Nope, world didn't change - read(9) does getfp(9) [== our fget(9)] and
then calls dofileread(9). The former returns the same on all dup()-created
copies of descriptor, the latter doesn't use fd at all unless you build
with KTRACE. Even if you do, the call that might, in principle, depend on
fd is done after fo_read(9).

_If_ somebody had changed FreeBSD so that close() on dup()'d descriptor
aborts read() on the original - he needs severe LARTing. I'm not on a
-CURRENT box right now, so I can't check it immediately, but you bet that
if it really does that idiocy it's going to be a send-pr time. Big way.
And AFAICS the idiocy above is the only way it can do what you've
described - it doesn't distinguish the dup()'d descriptors until the very
end of operation, way past any waiting for incoming data.

> This is de facto standard programming trick in pure MT programs.
> It works in solaris and dux. Its direct analogue works in nt and macos x.
> I have about dozen of bug reports blaming on this linux feature.
> Actually, people who used it are in big troubles because absence
> of possibility to shutdown thread sleeping in read/write/connect/poll
> forces to add to programs new logic, required only for linux.

And *BSD, unless they are using some userland wrappers around the read(2).
Which may be the case, but then I don't see where it becomes a kernel
problem on our end of things.

Alexander Viro

unread,

Aug 27, 2000, 3:00:00 AM8/27/00

to kuz...@ms2.inr.ac.ru

On Sun, 27 Aug 2000, Alexander Viro wrote:

> On Sun, 27 Aug 2000 kuz...@ms2.inr.ac.ru wrote:
>
> > > Subtle, britlle and nonportable.
> >
> > It is nonportable _only_ to Linux (and to old freebsds btw,
> > its user level pthread library had the same bug).
>
> Huh?
> <doing cvs update just in case>
> <reading sys_generic.c::read() and sys_generic.c::dofileread()>
>
> Nope, world didn't change - read(9) does getfp(9) [== our fget(9)] and
> then calls dofileread(9). The former returns the same on all dup()-created
> copies of descriptor, the latter doesn't use fd at all unless you build
> with KTRACE. Even if you do, the call that might, in principle, depend on
> fd is done after fo_read(9).
>
> _If_ somebody had changed FreeBSD so that close() on dup()'d descriptor
> aborts read() on the original - he needs severe LARTing. I'm not on a
> -CURRENT box right now, so I can't check it immediately, but you bet that
> if it really does that idiocy it's going to be a send-pr time. Big way.
> And AFAICS the idiocy above is the only way it can do what you've
> described - it doesn't distinguish the dup()'d descriptors until the very
> end of operation, way past any waiting for incoming data.

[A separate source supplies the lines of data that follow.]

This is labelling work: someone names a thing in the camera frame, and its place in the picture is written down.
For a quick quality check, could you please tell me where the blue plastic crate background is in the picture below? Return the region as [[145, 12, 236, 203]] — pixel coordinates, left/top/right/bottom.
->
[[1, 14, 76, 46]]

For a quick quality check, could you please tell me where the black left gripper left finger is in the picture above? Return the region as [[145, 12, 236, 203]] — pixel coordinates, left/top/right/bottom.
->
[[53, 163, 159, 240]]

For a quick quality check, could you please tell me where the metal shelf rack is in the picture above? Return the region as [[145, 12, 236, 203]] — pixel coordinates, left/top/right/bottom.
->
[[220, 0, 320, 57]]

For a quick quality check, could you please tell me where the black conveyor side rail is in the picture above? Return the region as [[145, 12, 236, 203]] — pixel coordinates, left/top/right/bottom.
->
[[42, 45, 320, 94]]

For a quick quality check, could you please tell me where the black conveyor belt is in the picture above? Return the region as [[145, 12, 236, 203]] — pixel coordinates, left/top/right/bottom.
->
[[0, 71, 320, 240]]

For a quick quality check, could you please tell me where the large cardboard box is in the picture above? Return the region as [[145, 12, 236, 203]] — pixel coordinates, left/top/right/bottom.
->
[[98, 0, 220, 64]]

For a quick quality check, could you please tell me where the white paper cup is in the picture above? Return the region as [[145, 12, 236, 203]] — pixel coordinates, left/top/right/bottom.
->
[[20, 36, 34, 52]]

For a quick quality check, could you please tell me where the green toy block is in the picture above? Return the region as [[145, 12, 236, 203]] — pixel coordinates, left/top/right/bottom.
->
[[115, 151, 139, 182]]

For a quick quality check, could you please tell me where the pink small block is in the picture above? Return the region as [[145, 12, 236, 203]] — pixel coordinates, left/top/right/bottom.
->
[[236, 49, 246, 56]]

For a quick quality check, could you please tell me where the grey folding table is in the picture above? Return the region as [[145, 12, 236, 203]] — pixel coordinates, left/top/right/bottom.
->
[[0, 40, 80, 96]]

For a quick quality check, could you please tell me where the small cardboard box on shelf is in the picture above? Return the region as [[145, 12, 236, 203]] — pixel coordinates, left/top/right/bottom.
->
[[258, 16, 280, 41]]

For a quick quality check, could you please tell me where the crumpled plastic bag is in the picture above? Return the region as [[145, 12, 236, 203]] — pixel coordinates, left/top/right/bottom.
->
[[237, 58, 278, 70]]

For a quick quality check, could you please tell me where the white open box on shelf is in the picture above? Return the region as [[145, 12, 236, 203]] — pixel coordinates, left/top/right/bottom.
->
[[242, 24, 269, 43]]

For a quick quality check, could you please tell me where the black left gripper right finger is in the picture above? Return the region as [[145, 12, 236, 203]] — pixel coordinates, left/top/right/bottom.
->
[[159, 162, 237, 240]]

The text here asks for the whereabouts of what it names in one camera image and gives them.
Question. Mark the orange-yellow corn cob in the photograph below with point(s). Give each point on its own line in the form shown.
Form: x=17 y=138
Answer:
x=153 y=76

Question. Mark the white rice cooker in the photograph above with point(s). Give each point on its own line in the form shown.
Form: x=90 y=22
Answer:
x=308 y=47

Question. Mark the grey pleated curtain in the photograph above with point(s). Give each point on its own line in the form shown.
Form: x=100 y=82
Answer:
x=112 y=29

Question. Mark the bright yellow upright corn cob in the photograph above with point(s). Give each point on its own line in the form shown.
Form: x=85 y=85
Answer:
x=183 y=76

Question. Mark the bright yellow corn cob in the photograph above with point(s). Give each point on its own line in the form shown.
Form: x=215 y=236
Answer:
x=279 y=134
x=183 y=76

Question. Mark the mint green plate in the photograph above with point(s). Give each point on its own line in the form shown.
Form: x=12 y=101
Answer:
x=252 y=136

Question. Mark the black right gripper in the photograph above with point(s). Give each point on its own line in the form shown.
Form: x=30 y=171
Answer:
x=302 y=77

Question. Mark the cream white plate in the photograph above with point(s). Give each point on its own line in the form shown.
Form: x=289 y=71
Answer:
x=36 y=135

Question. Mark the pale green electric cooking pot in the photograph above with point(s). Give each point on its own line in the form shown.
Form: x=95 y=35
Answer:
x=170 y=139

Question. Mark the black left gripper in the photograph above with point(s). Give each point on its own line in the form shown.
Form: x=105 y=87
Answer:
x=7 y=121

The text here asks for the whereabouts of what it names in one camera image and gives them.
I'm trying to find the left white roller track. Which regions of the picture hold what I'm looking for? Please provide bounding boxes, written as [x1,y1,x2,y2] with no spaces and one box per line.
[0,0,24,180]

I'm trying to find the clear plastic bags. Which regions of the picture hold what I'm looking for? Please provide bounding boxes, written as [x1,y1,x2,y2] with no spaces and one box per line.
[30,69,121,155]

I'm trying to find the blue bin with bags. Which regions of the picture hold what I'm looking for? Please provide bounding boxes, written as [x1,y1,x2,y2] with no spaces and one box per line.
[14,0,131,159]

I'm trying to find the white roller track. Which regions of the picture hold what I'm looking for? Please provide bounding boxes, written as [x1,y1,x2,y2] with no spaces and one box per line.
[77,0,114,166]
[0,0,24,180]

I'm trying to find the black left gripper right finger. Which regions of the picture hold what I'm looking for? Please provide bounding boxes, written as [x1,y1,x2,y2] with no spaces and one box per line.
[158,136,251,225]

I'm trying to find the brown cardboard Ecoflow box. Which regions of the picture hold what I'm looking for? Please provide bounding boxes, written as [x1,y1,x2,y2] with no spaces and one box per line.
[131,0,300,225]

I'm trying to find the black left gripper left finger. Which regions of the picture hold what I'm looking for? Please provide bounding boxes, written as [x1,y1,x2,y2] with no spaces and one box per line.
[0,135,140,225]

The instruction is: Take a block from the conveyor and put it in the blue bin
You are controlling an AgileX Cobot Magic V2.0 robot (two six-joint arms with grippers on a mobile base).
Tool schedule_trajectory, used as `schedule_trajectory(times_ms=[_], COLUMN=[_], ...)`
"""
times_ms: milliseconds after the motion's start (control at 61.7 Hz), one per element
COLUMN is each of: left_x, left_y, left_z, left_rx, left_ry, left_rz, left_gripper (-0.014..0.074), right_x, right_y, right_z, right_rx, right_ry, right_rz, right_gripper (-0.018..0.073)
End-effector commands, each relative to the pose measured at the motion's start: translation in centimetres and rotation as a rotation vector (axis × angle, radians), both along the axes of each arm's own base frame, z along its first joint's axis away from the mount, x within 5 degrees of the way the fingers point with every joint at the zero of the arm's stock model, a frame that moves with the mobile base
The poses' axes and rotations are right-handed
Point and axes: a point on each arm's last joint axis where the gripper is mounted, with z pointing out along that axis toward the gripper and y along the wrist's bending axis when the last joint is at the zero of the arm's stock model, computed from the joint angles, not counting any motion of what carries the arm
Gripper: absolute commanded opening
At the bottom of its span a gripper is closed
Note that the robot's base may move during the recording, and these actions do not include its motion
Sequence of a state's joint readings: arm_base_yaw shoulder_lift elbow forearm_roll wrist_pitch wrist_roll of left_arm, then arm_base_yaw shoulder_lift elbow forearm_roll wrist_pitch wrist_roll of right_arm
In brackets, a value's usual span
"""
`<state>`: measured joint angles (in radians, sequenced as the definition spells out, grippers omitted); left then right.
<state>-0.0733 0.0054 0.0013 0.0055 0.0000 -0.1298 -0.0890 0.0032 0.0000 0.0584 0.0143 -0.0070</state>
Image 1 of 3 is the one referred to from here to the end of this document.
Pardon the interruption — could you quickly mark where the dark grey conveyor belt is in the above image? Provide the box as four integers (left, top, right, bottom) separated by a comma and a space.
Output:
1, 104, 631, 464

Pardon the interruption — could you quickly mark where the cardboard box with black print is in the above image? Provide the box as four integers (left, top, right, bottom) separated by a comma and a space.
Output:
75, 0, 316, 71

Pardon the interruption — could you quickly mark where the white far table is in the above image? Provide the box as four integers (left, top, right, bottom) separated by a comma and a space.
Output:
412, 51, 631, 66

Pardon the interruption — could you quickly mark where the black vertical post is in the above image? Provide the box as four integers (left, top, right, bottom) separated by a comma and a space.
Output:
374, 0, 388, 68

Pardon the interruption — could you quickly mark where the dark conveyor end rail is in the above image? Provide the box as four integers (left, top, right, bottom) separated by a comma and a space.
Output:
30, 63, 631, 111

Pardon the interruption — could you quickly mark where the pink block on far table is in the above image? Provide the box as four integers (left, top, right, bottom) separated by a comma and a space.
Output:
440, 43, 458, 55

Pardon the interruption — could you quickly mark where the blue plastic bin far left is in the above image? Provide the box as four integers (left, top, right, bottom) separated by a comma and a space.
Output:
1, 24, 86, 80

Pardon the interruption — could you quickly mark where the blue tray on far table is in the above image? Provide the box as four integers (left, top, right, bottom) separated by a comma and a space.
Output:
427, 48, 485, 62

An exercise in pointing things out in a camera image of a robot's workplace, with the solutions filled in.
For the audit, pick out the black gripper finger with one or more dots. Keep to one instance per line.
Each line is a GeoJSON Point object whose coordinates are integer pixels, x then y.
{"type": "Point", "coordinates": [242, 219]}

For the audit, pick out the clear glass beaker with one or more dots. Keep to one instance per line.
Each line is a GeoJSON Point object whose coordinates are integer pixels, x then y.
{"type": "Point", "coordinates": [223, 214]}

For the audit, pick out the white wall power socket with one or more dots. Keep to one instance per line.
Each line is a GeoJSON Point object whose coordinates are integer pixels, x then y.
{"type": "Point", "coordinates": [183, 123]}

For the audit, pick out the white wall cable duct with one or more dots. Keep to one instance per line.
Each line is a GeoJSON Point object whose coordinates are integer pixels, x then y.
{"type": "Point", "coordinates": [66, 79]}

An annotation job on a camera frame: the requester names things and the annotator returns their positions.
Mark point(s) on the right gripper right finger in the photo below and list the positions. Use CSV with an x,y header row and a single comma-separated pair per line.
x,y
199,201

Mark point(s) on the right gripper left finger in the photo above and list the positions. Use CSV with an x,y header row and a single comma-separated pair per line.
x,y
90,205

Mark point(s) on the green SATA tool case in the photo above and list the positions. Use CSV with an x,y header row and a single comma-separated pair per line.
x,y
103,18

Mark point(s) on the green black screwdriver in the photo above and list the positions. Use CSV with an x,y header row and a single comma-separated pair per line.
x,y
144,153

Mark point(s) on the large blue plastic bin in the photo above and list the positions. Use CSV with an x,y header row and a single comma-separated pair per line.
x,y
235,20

PS: after checking uipc_syscall.c it looks like they can't distinguish
between the different dup()'d copies for recvfrom() too - not until the
->pru_soreceive() returns.

And that's -CURRENT, so I really wonder whether the thing is done in the
kernel at all - I don't think that they went for such a violation of
normal UNIX semantics. close(dup(fd)) should have _no_ effect. POSIX locks
violate that rule, but that's one of the best reasons to avoid them like a
plague. Breaking it for read(2)... <shudder>

kuz...@ms2.inr.ac.ru

unread,

Aug 27, 2000, 3:00:00 AM8/27/00

to Alexander Viro

Hello!

> > It is nonportable _only_ to Linux (and to old freebsds btw,
> > its user level pthread library had the same bug).
>
> Huh?

Al, I specially wrote "old" freebsd, because I do not know anything
about new ones. At least, FreeBSD folks promised to fix this, when
they will implement their own linux-like threads. I even do not know,
did they imlemented them eventually or they did not. 8)

Their user-level thread library is surely buggy and this
is not the only bug there.

> And *BSD, unless they are using some userland wrappers around the read(2).
> Which may be the case, but then I don't see where it becomes a kernel
> problem on our end of things.

When kernel leaves process frozen, the bug is in kernel.

Did process close file? Yes. Does user have some references to this file
to control it? No! P...ts. All the arguments sort of "user is fool"
are pure demagogy. This thing is called "leakage" usually and for user
level it looks exactly as leakage. Kernel is not self-consistent. Period.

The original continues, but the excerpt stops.